Vor seiner Wanderschaft ist Erbe bei Johann Gottlieb Buzengeiger in die Lehre gegangen, einem Tübinger Universitätsmechanikus mit ausgezeichnetem Ruf.

Mit seinen profunden Kenntnissen und seiner Gewissenhaftigkeit gewinnt Erbe bald das Vertrauen bedeutender Universitätsprofessoren. In Zusammenarbeit mit dem Chirurgen Professor Dr. Victor von Bruns entwickelt er in der Medizin richtungweisende Neukonstruktionen. Schon kurz nach der Gründung beginnt Christian Heinrich Erbe zusätzlich mit dem Handel von Fremdfabrikaten, in der Optik und bei medizinischen Geräten.

Christian Heinrich Erbe übt viele Ehrenämter aus. Er ist Gemeinderat, Schöffe, Waisenrichter und bis ins hohe Alter vereidigter Eichmeister. 1882 übergibt er die Werkstatt seinem Sohn Christian Gottlieb.

1902 stirbt Christian Heinrich Erbe mit 80 Jahren.

In der Mitte des 19. Jahrhunderts wird in der Galvanokaustik ein durch elektrischen Strom erhitzter Platindraht zum Trennen menschlichen Gewebes eingesetzt. Das Instrumentarium zur Galvanokaustik nach Prof. Dr. Victor von Bruns gehört zum ersten elektromedizinischen Zubehör, das bei Erbe von den 1850er Jahren an hergestellt wird. Bruns, ein Chirurg von Weltruf, leistet in der Kehlkopfchirurgie Pionierarbeit. Christian Heinrich Erbe konstruiert für ihn zahlreiche neue Instrumente für die Galvanokaustik, die in nahezu unveränderter Form über Jahrzehnte hinweg verwendet werden.

Als Stromquelle für die medizinische Anwendung der Galvanokaustik verwenden Ärzte bis weit ins 19. Jahrhundert hinein galvanische Batterien. Platten aus Zink und Kupfer oder Zink und Kohle werden in Schwefel- oder Chromsäure versenkt. Durch die elektrochemische Reaktion der Komponenten entsteht Gleichstrom, der für chirurgische Zwecke eingesetzt wird.

Nur sieben Jahre nach der Gründung ist die Werkstatt schon zu klein: Christian Heinrich Erbe und seine Frau Marie kaufen 1858 das Gebäude Neue Straße 2 in Tübingen. Werkstatt, Ladengeschäft und Wohnung sind nun unter einem Dach. Erbes haben vier Kinder. Zwei davon sterben noch vor ihrem ersten Geburtstag. 1860, schon in der neuen Wohnung, kommt die jüngste Tochter Elisabetha zur Welt.
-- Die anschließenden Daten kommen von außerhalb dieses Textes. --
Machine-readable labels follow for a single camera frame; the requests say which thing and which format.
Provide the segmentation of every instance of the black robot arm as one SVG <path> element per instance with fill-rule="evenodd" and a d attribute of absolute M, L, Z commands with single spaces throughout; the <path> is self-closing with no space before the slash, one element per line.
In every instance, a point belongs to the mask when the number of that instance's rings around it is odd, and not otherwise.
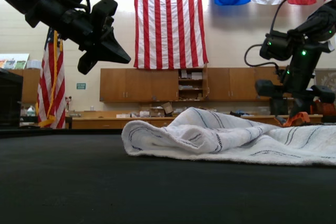
<path fill-rule="evenodd" d="M 118 3 L 101 0 L 90 10 L 82 0 L 5 0 L 35 27 L 39 22 L 57 30 L 63 39 L 70 39 L 86 51 L 78 70 L 87 74 L 97 61 L 129 63 L 131 58 L 114 37 L 112 23 Z"/>
<path fill-rule="evenodd" d="M 269 80 L 258 80 L 257 93 L 279 102 L 284 93 L 292 94 L 297 102 L 295 109 L 290 113 L 291 116 L 301 111 L 309 111 L 314 97 L 319 97 L 322 102 L 334 102 L 335 94 L 327 87 L 307 87 L 314 78 L 314 70 L 322 52 L 330 53 L 334 50 L 327 40 L 336 33 L 335 25 L 336 0 L 332 0 L 317 9 L 303 24 L 287 33 L 271 29 L 270 33 L 266 34 L 260 56 L 267 60 L 274 58 L 280 61 L 292 58 L 286 69 L 276 68 L 282 85 L 273 85 Z"/>

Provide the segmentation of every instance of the white stripe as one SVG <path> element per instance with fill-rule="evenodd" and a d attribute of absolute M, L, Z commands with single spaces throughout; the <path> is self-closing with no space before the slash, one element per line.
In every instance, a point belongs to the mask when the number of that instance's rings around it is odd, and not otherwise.
<path fill-rule="evenodd" d="M 43 73 L 44 73 L 44 79 L 46 83 L 46 88 L 48 92 L 48 100 L 50 103 L 50 97 L 51 97 L 51 73 L 50 73 L 50 68 L 49 68 L 49 47 L 47 45 L 46 52 L 43 56 L 44 58 L 44 68 L 43 68 Z"/>
<path fill-rule="evenodd" d="M 174 52 L 174 68 L 180 68 L 180 40 L 179 40 L 179 21 L 177 12 L 177 0 L 171 0 L 172 6 L 172 31 L 173 31 L 173 52 Z"/>
<path fill-rule="evenodd" d="M 185 64 L 187 68 L 193 67 L 191 56 L 191 31 L 190 31 L 190 16 L 189 16 L 189 0 L 182 0 L 183 5 L 183 25 L 184 25 L 184 46 L 185 46 Z"/>
<path fill-rule="evenodd" d="M 59 72 L 57 73 L 57 82 L 56 82 L 56 89 L 55 89 L 55 92 L 56 92 L 55 94 L 56 95 L 59 92 L 59 89 L 61 87 L 63 79 L 64 79 L 64 64 L 62 64 L 62 66 L 59 69 Z"/>
<path fill-rule="evenodd" d="M 44 102 L 43 102 L 43 96 L 42 96 L 42 89 L 40 84 L 38 85 L 38 114 L 40 116 L 41 121 L 45 121 L 47 120 L 47 115 L 46 115 L 46 111 L 44 108 Z"/>
<path fill-rule="evenodd" d="M 150 68 L 156 69 L 155 0 L 148 0 Z"/>
<path fill-rule="evenodd" d="M 63 114 L 63 111 L 65 110 L 67 102 L 65 101 L 65 94 L 63 95 L 63 98 L 59 104 L 58 110 L 55 113 L 55 121 L 51 124 L 51 127 L 55 129 L 57 127 L 58 122 L 61 119 L 61 116 Z"/>
<path fill-rule="evenodd" d="M 167 33 L 167 10 L 166 0 L 160 0 L 160 16 L 161 16 L 161 45 L 162 45 L 162 68 L 168 69 L 168 33 Z"/>
<path fill-rule="evenodd" d="M 202 66 L 203 62 L 203 45 L 202 45 L 202 36 L 201 36 L 201 27 L 198 15 L 198 0 L 194 0 L 195 3 L 195 40 L 196 40 L 196 51 L 198 58 L 198 65 Z"/>
<path fill-rule="evenodd" d="M 138 66 L 144 68 L 144 39 L 143 39 L 143 4 L 142 0 L 138 0 L 138 24 L 139 24 L 139 53 L 138 53 Z"/>

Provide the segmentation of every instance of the wooden counter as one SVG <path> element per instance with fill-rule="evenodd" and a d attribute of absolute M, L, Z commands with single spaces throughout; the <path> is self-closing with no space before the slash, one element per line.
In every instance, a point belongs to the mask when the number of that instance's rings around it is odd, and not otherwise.
<path fill-rule="evenodd" d="M 283 118 L 288 118 L 288 115 L 282 115 Z M 311 123 L 321 123 L 322 115 L 310 115 Z M 252 115 L 242 116 L 241 118 L 249 119 L 251 121 L 278 125 L 274 119 L 274 115 Z M 122 129 L 124 126 L 134 120 L 141 120 L 148 122 L 156 127 L 168 126 L 175 118 L 73 118 L 73 129 Z"/>

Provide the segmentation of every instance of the poster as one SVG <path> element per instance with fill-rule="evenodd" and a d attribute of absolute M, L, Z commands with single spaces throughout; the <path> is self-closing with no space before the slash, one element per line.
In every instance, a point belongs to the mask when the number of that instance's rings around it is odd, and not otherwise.
<path fill-rule="evenodd" d="M 29 54 L 0 54 L 0 68 L 24 69 Z"/>

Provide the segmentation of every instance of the bottle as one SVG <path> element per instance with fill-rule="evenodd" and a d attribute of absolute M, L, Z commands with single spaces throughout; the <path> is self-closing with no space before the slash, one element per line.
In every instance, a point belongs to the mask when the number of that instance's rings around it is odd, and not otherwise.
<path fill-rule="evenodd" d="M 35 109 L 34 106 L 30 106 L 27 110 L 27 116 L 35 116 Z"/>
Der Tübinger Augenarzt Prof. Dr. Albrecht Nagel stellt 1867 auf dem Internationalen Ophthalmologen-Kongress in Paris als Erster den Antrag, die Berechnung des Brechwertes der Brillengläser nach Metern – statt nach Zoll, wie es bis dahin üblich ist – einzuführen und nach dem Kehrwert der Brennweite zu bezeichnen. Nagels System ermöglicht es, den schwachen Gläsern die niederen Nummern und den starken die hohen Nummern zu geben. Erst beim Heidelberger Ophthalmologen-Kongress 1874 setzt er sich durch. Am Ende seines Vortrages präsentiert er den ersten Probierbrillenkasten nach dem neuen metrischen System: "Entstammend der Optischen Werkstätte von C. Erbe in Tübingen". Der französische Augenarzt Ferdinand Monoyer (1836-1912) bringt die "Dioptrie" als Begriff für die neue Maßeinheit ein.

Von den 1860er Jahren an beliefert Erbe die Wissenschaftler der Universität Tübingen mit Mikroskopen, die er fast ausschließlich von dem Deutschen Edmund Hartnack in Paris bezieht. Als dieser wegen des Deutsch-Französischen Kriegs 1870-71 mit seiner Familie Hals über Kopf nach Potsdam fliehen muss, leiht Erbe dem international renommierten Hartnack das nötige Geld. Dieser kann so erneut eine Existenz gründen – und zahlt seine Schulden in Tübingen in Form von Mikroskopen ab. Das hier gezeigte Gerät stammt aus dem Jahr 1865 und gehörte vermutlich dem Botanik-Professor Hugo von Mohl.

Die Tochter des Firmengründers lernt im Geschäft des Vaters den Beruf der Optikerin. „Elise“, wie sie von allen genannt wird, bleibt unverheiratet und ist über Jahre die einzige feste Mitarbeiterin, die Christian Heinrich Erbe im Geschäft unterstützt.